Automated Attack Surface Discovery with OWASP ZAP: CI/CD Integration & Compliance Workflows

Modern web architectures expose endpoints faster than any manual inventory can keep pace with. OWASP ZAP, deployed as an automated discovery engine inside a DevSecOps pipeline, continuously maps that expanding surface and flags regressions the moment they appear. This guide is part of Attack Surface Mapping Techniques, which sits within the broader Threat Modeling Fundamentals & Methodology practice. Where relevant, this page also cross-references defining trust boundaries for scope enforcement and the STRIDE framework for classifying what ZAP uncovers.

Prerequisites

  • OWASP ZAP 2.14+ (Docker image ghcr.io/zaproxy/zaproxy:stable or local install)
  • A target application accessible from the CI runner (Docker Compose or a dedicated staging slot)
  • A CI/CD system with secrets management (GitHub Actions, GitLab CI, or equivalent)
  • Python 3.10+ for API scripting; jq for report post-processing
  • A dedicated CI service account with least-privilege access to the target app

Expected Outcomes

  • ZAP context configured with strict inclusion/exclusion rules and authenticated sessions
  • Baseline DAST scan running on every pull request, uploading SARIF to the repository’s Security tab
  • SPA routes, GraphQL endpoints, and WebSocket upgrades included in the discovered attack surface
  • Compliance evidence JSON mapped to SOC 2, OWASP ASVS, and PCI DSS controls, ready for auditors
  • Discovered endpoints diffed against the threat model registry with automated ticket creation on drift

Step 1: Define ZAP Scan Scope and Authentication Contexts

Dynamic scanning without explicit boundaries generates false positives, violates rate limits, and risks data corruption. ZAP contexts enforce strict inclusion/exclusion rules and define authentication lifecycles. Align these boundaries with the trust boundaries already established in your architecture documentation so the scanner never crosses into a zone it does not own.

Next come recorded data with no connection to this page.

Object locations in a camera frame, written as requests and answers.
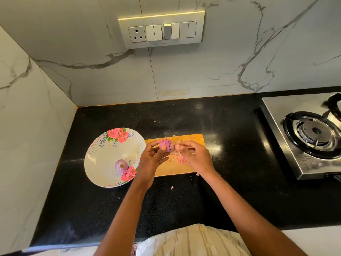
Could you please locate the person's right hand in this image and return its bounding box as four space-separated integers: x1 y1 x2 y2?
175 139 217 179

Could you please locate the person's left hand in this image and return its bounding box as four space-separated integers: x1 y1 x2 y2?
134 138 171 189

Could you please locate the pile of onion peels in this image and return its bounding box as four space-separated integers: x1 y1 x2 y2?
169 151 201 190

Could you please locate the small pink onion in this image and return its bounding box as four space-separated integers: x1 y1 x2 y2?
115 159 130 174
160 138 174 153

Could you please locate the person's right forearm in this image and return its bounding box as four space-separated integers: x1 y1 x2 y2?
202 170 309 256

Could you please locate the person's left forearm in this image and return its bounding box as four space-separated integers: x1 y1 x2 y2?
94 180 154 256

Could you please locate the wooden cutting board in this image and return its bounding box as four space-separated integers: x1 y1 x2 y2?
144 133 206 177

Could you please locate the black stone countertop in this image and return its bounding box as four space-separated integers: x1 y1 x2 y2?
29 87 341 247

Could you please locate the white floral plate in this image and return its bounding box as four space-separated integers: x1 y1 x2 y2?
84 127 147 188

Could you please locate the beige striped garment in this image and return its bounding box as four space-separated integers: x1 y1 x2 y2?
133 224 252 256

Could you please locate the stainless steel gas stove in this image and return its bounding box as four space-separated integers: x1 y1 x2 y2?
260 92 341 180

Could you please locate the black stove burner grate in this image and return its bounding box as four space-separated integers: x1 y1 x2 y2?
282 111 341 160
323 93 341 123

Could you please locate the white wall switch panel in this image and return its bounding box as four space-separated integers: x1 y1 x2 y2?
118 11 206 49

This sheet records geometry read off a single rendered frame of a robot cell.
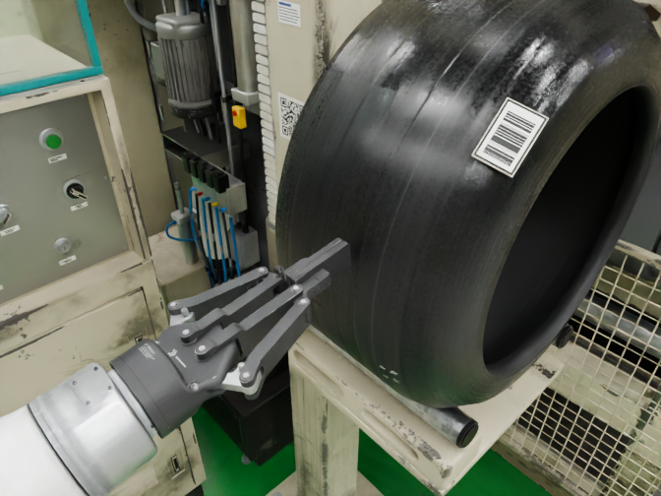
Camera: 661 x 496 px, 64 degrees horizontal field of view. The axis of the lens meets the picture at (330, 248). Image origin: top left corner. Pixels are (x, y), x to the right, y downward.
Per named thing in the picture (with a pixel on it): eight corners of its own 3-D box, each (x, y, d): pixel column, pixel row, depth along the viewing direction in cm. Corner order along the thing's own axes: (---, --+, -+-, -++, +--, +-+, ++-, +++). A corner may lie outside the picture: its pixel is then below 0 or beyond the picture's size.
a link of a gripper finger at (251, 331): (190, 346, 43) (199, 356, 42) (295, 276, 48) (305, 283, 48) (203, 375, 46) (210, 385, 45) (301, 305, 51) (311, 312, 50)
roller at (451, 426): (321, 301, 96) (311, 323, 97) (304, 300, 93) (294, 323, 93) (484, 420, 75) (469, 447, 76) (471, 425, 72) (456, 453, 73)
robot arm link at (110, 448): (14, 380, 39) (90, 334, 42) (66, 443, 45) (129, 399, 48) (60, 463, 34) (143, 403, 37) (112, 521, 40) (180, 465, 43)
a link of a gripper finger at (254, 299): (197, 369, 46) (189, 360, 47) (292, 297, 52) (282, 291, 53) (185, 341, 44) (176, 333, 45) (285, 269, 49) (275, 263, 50)

ZAP contexts are imported via the REST API or CLI. The JSON below defines a strict scope, JWT injection, and session validation indicators.

{
  "context": {
    "name": "production-api-scope",
    "description": "Authenticated API surface for CI/CD baseline",
    "inScope": true,
    "urls": [
      "https://api\\.example\\.com/.*",
      "https://app\\.example\\.com/.*"
    ],
    "excludeFromScan": [
      "https://api\\.example\\.com/health",
      "https://api\\.example\\.com/admin/.*",
      "https://cdn\\.thirdparty\\.com/.*"
    ],
    "authentication": {
      "type": "json",
      "method": "POST",
      "loginUrl": "https://api.example.com/v1/auth/login",
      "loginRequestData": "{\"email\":\"{%username%}\",\"password\":\"{%password%}\"}",
      "loggedInIndicator": "\"status\":\"authenticated\"",
      "loggedOutIndicator": "\"status\":\"unauthorized\""
    },
    "users": [
      {
        "name": "test-scanner-user",
        "credentials": {
          "username": "[email protected]",
          "password": "${ZAP_SCANNER_PASSWORD}"
        }
      }
    ],
    "sessionManagement": {
      "type": "cookieBasedSessionManagement",
      "parameters": {
        "cookieName": "session_id"
      }
    }
  }
}

Security boundaries to enforce at this step:

  • Never scan /admin, /internal, or third-party CDN paths.
  • Use isolated CI service accounts with least-privilege RBAC — this applies the same principle as injection attack prevention where reducing blast radius limits damage from any tooling misconfiguration.
  • Enforce excludeFromScan regexes to block destructive endpoints such as DELETE /v1/users/*.
  • Rotate credentials via CI secret managers; never hardcode credentials in the context file.

Step 2: CI/CD Pipeline Integration and Baseline Gating

ZAP Baseline Scan CI/CD Flow Diagram showing a pull request triggering a GitHub Actions workflow that spins up the app, runs ZAP baseline scan, uploads SARIF to GitHub Security tab, and optionally blocks mainline merges on High findings. Pull Request / Mainline push Start App docker compose ZAP Baseline action-baseline Upload SARIF Security tab (always) Block on High mainline only

Baseline scans identify obvious misconfigurations and run fast enough to gate every pull request. The workflow below is non-blocking on PRs but fails hard on critical findings in mainline branches.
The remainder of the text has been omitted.